• **Work to be completed**: Transcribe the listing exactly; drop the images.

-- Opening Marker --

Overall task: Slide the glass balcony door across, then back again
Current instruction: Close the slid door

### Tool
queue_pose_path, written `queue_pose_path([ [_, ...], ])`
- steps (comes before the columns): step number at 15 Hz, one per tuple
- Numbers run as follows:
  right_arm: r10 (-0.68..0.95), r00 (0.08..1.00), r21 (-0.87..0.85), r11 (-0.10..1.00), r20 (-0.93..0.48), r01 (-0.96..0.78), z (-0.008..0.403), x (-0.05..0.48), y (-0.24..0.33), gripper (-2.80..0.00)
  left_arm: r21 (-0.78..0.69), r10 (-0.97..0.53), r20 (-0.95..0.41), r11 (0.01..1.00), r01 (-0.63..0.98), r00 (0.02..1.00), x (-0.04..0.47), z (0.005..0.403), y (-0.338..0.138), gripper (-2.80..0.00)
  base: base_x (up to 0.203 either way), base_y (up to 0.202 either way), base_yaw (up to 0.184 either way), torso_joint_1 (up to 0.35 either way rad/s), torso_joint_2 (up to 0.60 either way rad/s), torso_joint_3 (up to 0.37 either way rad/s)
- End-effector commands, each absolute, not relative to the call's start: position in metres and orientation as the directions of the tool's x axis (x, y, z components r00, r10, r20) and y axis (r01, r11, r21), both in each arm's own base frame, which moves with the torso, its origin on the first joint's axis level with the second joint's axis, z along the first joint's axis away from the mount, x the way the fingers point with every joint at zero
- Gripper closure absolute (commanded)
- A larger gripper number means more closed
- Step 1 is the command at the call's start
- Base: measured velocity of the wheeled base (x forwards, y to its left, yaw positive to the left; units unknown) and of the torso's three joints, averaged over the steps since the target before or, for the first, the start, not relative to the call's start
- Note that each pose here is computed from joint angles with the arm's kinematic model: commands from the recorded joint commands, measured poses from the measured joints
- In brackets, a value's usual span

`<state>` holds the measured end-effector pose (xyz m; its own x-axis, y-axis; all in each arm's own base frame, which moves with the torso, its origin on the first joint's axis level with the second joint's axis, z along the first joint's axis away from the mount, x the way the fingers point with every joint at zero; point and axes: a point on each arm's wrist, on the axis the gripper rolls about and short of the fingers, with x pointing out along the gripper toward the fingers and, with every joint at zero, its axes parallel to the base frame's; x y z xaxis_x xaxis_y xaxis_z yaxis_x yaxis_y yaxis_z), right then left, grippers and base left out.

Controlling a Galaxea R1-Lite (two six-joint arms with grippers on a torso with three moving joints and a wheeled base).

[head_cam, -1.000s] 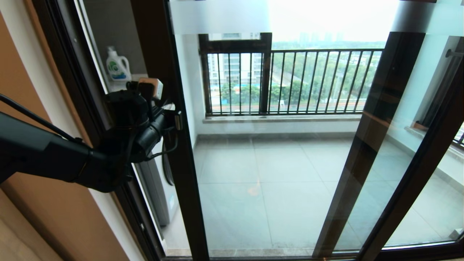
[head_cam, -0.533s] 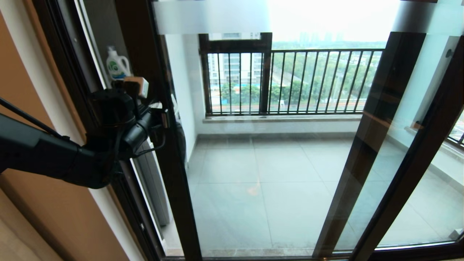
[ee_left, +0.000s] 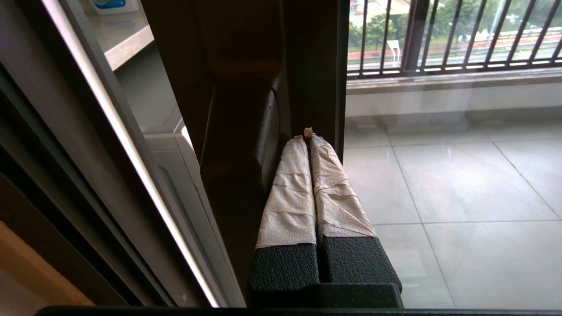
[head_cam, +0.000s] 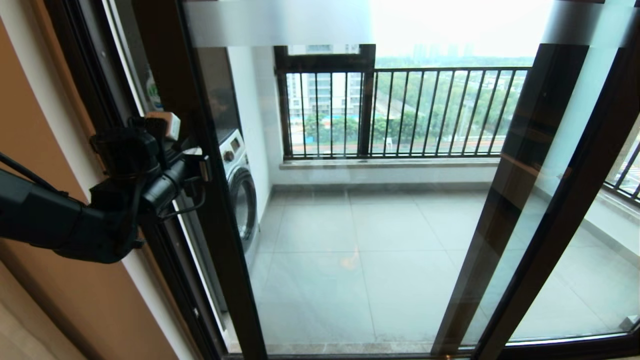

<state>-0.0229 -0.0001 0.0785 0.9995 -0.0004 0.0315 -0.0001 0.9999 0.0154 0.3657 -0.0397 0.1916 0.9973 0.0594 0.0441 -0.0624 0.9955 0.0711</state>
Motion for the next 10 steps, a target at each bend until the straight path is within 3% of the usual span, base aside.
queue_pose_path([
  [1, 0.000, 1.000, 0.015, 1.000, 0.020, 0.000, 0.076, -0.022, 0.000, 0.00, 0.069, 0.073, 0.059, 0.995, -0.077, 0.996, 0.365, 0.195, -0.034, 0.00, 0.000, 0.000, 0.000, 0.000, 0.00, 0.000],
  [10, 0.000, 1.000, 0.015, 1.000, 0.018, 0.000, 0.075, -0.022, 0.000, 0.00, 0.076, 0.108, 0.049, 0.991, -0.111, 0.993, 0.369, 0.191, -0.004, 0.00, 0.000, 0.000, 0.000, 0.000, 0.00, 0.000],
])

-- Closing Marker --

• **Solution for this exercise**:
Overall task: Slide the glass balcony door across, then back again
Current instruction: Close the slid door

### Tool
queue_pose_path, written `queue_pose_path([ [_, ...], ])`
- steps (comes before the columns): step number at 15 Hz, one per tuple
- Numbers run as follows:
  right_arm: r10 (-0.68..0.95), r00 (0.08..1.00), r21 (-0.87..0.85), r11 (-0.10..1.00), r20 (-0.93..0.48), r01 (-0.96..0.78), z (-0.008..0.403), x (-0.05..0.48), y (-0.24..0.33), gripper (-2.80..0.00)
  left_arm: r21 (-0.78..0.69), r10 (-0.97..0.53), r20 (-0.95..0.41), r11 (0.01..1.00), r01 (-0.63..0.98), r00 (0.02..1.00), x (-0.04..0.47), z (0.005..0.403), y (-0.338..0.138), gripper (-2.80..0.00)
  base: base_x (up to 0.203 either way), base_y (up to 0.202 either way), base_yaw (up to 0.184 either way), torso_joint_1 (up to 0.35 either way rad/s), torso_joint_2 (up to 0.60 either way rad/s), torso_joint_3 (up to 0.37 either way rad/s)
- End-effector commands, each absolute, not relative to the call's start: position in metres and orientation as the directions of the tool's x axis (x, y, z components r00, r10, r20) and y axis (r01, r11, r21), both in each arm's own base frame, which moves with the torso, its origin on the first joint's axis level with the second joint's axis, z along the first joint's axis away from the mount, x the way the fingers point with every joint at zero
- Gripper closure absolute (commanded)
- A larger gripper number means more closed
- Step 1 is the command at the call's start
- Base: measured velocity of the wheeled base (x forwards, y to its left, yaw positive to the left; units unknown) and of the torso's three joints, averaged over the steps since the target before or, for the first, the start, not relative to the call's start
- Note that each pose here is computed from joint angles with the arm's kinematic model: commands from the recorded joint commands, measured poses from the measured joints
- In brackets, a value's usual span

`<state>` holds the measured end-effector pose (xyz m; its own x-axis, y-axis; all in each arm's own base frame, which moves with the torso, its origin on the first joint's axis level with the second joint's axis, z along the first joint's axis away from the mount, x the way the fingers point with every joint at zero; point and axes: a point on each arm's wrist, on the axis the gripper rolls about and short of the fingers, with x pointing out along the gripper toward the fingers and, with every joint at zero, its axes parallel to the base frame's; x y z xaxis_x xaxis_y xaxis_z yaxis_x yaxis_y yaxis_z), right then left, grippers and base left out.

Controlling a Galaxea R1-Lite (two six-joint arms with grippers on a torso with three moving joints and a wheeled base).

[head_cam, -1.000s] 
[head_cam, -0.533s] 
[ee_left, +0.000s] 
[head_cam, +0.000s] 

<state>-0.0229 -0.0001 0.0785 0.9995 -0.0004 0.0315 -0.0001 0.9999 0.0154 0.3657 -0.0397 0.1916 0.9973 0.0594 0.0441 -0.0624 0.9955 0.0711</state>
Motion for the next 10 steps, a target at each bend until the straight path is within 3% of the usual span, base aside.
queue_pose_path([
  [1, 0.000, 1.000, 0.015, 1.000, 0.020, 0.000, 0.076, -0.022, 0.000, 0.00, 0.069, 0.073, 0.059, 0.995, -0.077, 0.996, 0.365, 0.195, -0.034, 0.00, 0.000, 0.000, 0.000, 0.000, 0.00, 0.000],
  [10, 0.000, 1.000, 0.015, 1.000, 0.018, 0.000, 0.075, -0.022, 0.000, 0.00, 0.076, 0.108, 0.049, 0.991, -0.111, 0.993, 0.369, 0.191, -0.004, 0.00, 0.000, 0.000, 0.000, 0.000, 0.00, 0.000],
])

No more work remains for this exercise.